If a child is abused on purpose, willfully, those children should be removed but a child which has little or a single parent family which struggles with life does not necessarily mean they are abused or it is intentional.

Christy's photo
Sun 02/21/21 02:02 PM
well i see that everyone is overlooking the fact that there are single dads out there to, although i dont see it as a single parent as much as i see it as a small family. weather your a single parent or in a relationship its always about the happiness and welfare of the kids. And as much as i hate to separate the difference between single dad or single mom society has yet to recognize the fact that there are more men being single fathers now.
Also i found it harder to find as much support for single fathers as there is for single mothers. and social workers scrutinize fathers more, Society as a whole needs to recognize the fact there are fathers that take that role seriously, And i know this first hand after many years of no help or being looked at like i didnt deserve.
Im not a biased person but single dads have alot more to overcome then single women. just my opinion

I agree

no photo
Thu 02/25/21 10:53 PM
A woman that chooses to be a single parent like that is a horrible parent, selfish and self centered.

Are you Okay? Did someone not love you? Lol! I can see why. How can a single mother's selfish? Is that our decision to be single mother at the early age? How about the one's who got pregnant because of abuse? or rape? Don't be such a dick person to us single mothers.

no photo
Thu 02/25/21 10:57 PM
I'm still not sure what you mean, but I think you're saying you find it noble for a woman to raise a child on her own by choice if it's a mutual choice? Is that what you mean?

Parents are supposed to care for their children. It's what we do. I don't find anything extraordinary about it.

You know. You need someone who's good at their work. You don't know what you're talking about. You OK? I think not. How can you point out that, it's our fault to be in this situation. YOU DON'T KNOW US, YOU DON'T KNOW THE STORY BEHIND EVERY SINGLE MOTHERS.

Totage's photo
Fri 02/26/21 07:14 AM

I'm still not sure what you mean, but I think you're saying you find it noble for a woman to raise a child on her own by choice if it's a mutual choice? Is that what you mean?

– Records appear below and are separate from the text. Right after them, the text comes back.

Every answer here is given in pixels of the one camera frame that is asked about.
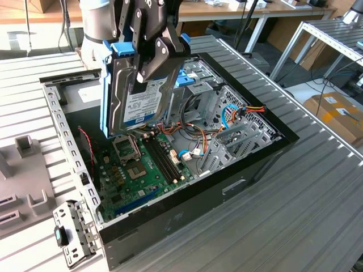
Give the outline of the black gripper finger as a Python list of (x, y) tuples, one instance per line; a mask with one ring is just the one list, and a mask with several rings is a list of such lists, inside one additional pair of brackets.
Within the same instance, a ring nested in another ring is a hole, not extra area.
[(130, 42), (133, 36), (132, 30), (130, 29), (130, 23), (133, 15), (133, 1), (118, 1), (117, 15), (119, 17), (118, 27), (120, 37), (123, 38), (124, 42)]
[(149, 81), (169, 78), (172, 73), (177, 73), (191, 52), (188, 42), (176, 32), (178, 19), (176, 25), (168, 19), (160, 36), (146, 39), (142, 37), (142, 11), (137, 9), (136, 15), (136, 29), (132, 30), (131, 40), (134, 49), (133, 74), (129, 80), (131, 95), (143, 92)]

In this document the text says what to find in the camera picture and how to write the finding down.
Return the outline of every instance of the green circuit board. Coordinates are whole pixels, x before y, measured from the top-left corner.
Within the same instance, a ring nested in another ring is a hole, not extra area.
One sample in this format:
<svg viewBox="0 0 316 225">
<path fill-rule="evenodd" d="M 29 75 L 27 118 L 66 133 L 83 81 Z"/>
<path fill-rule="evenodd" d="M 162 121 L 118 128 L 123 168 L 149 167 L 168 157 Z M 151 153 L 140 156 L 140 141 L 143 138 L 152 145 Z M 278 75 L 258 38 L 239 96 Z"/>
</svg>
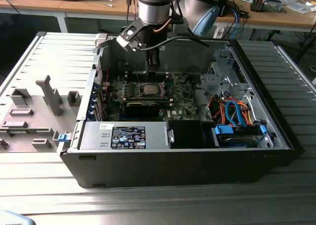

Parents are supposed to care for their children. It's what we do. I don't find anything extraordinary about it.

You know. You need someone who's good at their work. You don't know what you're talking about. You OK? I think not. How can you point out that, it's our fault to be in this situation. YOU DON'T KNOW US, YOU DON'T KNOW THE STORY BEHIND EVERY SINGLE MOTHERS.


Can YOU point out where I stated it was your fault for being a single mother?

no photo
Sat 02/27/21 12:39 PM
Can YOU point out where I stated it was your fault for being a single mother?